多発性硬化症治療薬「イムセラ」について【神経内科】

多発性硬化症ってなぁに

多発性硬化症は神経難病のひとつです。比較的若年の女性に多い病気です。中枢神経(脳、脊髄)の構成成分であるミエリンが破壊(脱髄)される事で、様々な神経障害が現れる病気です。再発を繰り返す事が特徴で、病気の進行を防ぐためには、再発予防が大切です。
 

イムセラとは

イムセラは多発硬化症の再発予防薬として、今年の3月に認可された新薬です。これまで、多発性硬化症の再発予防薬にはβインターフェロン(ベタフェロン、アボネックス)がありました。

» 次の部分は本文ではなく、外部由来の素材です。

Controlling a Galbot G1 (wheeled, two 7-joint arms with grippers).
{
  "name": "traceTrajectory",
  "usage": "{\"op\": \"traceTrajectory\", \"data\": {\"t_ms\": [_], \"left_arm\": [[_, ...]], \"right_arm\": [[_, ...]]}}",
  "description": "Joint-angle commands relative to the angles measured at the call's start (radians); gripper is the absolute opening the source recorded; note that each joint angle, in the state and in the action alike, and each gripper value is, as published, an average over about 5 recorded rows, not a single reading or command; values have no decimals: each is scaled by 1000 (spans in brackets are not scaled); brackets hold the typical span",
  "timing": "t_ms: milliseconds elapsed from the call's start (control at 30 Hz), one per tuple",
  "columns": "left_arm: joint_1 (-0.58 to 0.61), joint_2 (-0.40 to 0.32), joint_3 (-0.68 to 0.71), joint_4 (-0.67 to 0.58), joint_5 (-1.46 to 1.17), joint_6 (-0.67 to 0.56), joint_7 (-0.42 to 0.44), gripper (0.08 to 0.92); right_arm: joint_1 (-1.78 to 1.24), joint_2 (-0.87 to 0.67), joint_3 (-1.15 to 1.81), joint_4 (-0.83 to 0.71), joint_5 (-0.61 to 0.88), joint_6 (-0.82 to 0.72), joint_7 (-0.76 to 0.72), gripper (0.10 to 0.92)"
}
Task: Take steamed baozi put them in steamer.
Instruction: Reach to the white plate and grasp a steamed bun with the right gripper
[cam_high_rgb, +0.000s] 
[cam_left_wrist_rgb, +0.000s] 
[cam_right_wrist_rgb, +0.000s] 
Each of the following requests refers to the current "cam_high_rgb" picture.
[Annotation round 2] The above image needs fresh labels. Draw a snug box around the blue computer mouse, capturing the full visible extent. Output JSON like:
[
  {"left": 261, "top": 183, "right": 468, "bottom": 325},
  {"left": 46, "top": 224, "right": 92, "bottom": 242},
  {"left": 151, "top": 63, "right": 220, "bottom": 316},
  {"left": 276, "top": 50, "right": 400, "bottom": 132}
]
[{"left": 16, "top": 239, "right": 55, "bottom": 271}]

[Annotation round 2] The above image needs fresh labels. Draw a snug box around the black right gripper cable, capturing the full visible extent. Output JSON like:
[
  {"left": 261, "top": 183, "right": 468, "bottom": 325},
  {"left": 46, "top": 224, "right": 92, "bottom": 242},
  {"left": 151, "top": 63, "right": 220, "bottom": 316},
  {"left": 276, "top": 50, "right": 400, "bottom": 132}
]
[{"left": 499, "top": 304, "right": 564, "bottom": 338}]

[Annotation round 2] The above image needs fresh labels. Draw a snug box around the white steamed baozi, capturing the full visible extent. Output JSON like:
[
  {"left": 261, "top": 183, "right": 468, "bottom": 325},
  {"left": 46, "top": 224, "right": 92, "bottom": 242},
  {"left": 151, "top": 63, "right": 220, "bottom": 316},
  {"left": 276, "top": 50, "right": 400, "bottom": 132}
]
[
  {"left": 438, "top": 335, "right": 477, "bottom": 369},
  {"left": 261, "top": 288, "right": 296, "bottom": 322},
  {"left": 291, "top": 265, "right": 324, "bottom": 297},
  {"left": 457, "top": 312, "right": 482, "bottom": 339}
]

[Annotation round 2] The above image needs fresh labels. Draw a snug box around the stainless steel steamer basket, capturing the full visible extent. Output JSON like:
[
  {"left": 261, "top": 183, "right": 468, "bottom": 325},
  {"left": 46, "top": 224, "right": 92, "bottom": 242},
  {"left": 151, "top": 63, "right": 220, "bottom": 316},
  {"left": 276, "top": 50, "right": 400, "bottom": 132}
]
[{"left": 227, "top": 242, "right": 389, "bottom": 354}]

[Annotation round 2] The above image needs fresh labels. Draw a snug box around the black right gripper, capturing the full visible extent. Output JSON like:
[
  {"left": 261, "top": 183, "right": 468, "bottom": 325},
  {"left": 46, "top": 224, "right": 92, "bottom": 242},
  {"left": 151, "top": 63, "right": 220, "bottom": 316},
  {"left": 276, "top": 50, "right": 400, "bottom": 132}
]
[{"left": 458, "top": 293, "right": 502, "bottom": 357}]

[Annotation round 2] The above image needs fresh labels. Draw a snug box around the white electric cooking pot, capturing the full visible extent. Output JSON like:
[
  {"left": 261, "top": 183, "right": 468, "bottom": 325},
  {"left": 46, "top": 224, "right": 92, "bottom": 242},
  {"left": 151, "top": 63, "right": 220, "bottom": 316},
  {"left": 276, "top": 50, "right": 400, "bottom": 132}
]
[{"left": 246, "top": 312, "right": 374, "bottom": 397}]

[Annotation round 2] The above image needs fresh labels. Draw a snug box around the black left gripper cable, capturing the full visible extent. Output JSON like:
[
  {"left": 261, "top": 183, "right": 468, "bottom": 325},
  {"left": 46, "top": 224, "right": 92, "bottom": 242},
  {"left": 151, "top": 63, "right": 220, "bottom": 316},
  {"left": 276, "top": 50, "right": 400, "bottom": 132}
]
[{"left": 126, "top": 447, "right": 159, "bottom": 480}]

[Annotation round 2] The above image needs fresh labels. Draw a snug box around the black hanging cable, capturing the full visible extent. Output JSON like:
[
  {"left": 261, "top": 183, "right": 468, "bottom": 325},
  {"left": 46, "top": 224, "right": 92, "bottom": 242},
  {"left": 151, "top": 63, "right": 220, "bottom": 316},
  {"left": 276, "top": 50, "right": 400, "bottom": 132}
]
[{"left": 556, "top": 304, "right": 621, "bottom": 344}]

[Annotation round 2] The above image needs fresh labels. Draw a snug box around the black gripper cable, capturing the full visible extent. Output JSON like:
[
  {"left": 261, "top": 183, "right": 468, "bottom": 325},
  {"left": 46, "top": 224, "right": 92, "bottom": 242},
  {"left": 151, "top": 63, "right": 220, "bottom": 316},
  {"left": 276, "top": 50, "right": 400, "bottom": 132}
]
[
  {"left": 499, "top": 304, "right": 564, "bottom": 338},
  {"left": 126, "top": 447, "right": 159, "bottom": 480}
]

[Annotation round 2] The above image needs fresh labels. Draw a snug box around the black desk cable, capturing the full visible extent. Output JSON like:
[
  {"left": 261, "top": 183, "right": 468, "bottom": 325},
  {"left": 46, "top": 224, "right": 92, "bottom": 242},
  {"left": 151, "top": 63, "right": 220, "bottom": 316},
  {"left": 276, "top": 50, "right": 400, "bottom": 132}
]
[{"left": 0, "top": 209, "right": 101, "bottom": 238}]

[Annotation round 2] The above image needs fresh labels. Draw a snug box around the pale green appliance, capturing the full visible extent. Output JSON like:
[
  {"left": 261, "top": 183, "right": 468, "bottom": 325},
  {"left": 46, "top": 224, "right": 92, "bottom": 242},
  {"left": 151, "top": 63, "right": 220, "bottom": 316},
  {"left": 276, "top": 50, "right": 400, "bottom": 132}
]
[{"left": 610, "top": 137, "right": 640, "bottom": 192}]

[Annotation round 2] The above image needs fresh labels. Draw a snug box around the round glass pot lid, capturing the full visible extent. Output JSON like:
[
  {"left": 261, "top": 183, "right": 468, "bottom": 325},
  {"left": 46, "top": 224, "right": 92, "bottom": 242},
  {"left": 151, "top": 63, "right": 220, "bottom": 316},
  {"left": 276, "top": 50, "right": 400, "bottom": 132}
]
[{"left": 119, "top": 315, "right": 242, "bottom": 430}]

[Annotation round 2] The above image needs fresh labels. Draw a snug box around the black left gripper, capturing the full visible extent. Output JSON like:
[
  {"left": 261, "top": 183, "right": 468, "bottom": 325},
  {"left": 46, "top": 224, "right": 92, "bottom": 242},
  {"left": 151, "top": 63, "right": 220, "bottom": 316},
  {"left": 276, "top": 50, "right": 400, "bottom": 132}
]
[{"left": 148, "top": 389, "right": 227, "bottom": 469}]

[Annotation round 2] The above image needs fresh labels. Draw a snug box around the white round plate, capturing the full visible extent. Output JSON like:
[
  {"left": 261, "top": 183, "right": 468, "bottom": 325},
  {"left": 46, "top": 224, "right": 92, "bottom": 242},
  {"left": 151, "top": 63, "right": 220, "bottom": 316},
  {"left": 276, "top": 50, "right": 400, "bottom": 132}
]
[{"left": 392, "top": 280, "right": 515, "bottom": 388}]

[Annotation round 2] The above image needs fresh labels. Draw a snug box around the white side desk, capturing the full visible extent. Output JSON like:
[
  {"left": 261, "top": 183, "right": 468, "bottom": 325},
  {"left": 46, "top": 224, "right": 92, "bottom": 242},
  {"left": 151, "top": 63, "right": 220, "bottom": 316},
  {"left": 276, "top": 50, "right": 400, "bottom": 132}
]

βインターフェロンは注射薬であり、自己注射を行う必要がありました。自己注射の手技が煩雑で、患者様の御負担となっていました。イムセラは内服薬であるので、この点では患者様の御負担は大きく軽減します。
 多発性硬化症の再発には、機能異常を来したリンパ球が大きく関わっています。イムセラは、リンパ球をリンパ節の中に閉じ込め、血液中に移動する事を防ぐことにより、多発性硬化症の再発を予防します。

イムセラのここに注意

イムセラは多発性硬化症再発予防薬として効果が期待できますが、一部の多発性硬化症(視神経・脊髄型)には効果が期待できません。。不整脈を合併している患者様にも使用できない事があります。主治医と相談し、イムセラ内服の適応が有るか、十分な検討が必要です。
 イムセラには注意すべき副作用があります。初めてイムセラを内服する時に、脈拍が減少し血圧が低下する事があります。そのため、初めて内服する時は、1日入院して脈拍を監視する必要があります。又、内服前に眼科医の診察、血液検査、心電図検査を行い、安全に内服できるか慎重に判断します。内服後は、定期的な診察、検査が必要です。イムセラは、免疫の機能を抑制するため、感染症に対して注意が必要です。
 

神経疾患のこれから

多発性硬化症以外にも、神経難病はたくさんあります。パーキンソン病、アルツハイマー病、筋萎縮性側索硬化症など神経疾患には治療方法が十分ではない疾患が多いのが現実です。一方で、今回のイムセラのように、新たな治療薬の開発、研究も進んでいます。神経内科では、新しい治療方法を導入して、神経疾患を治療中の患者様に、最新の治療を、素早く提供できるように努めていきます。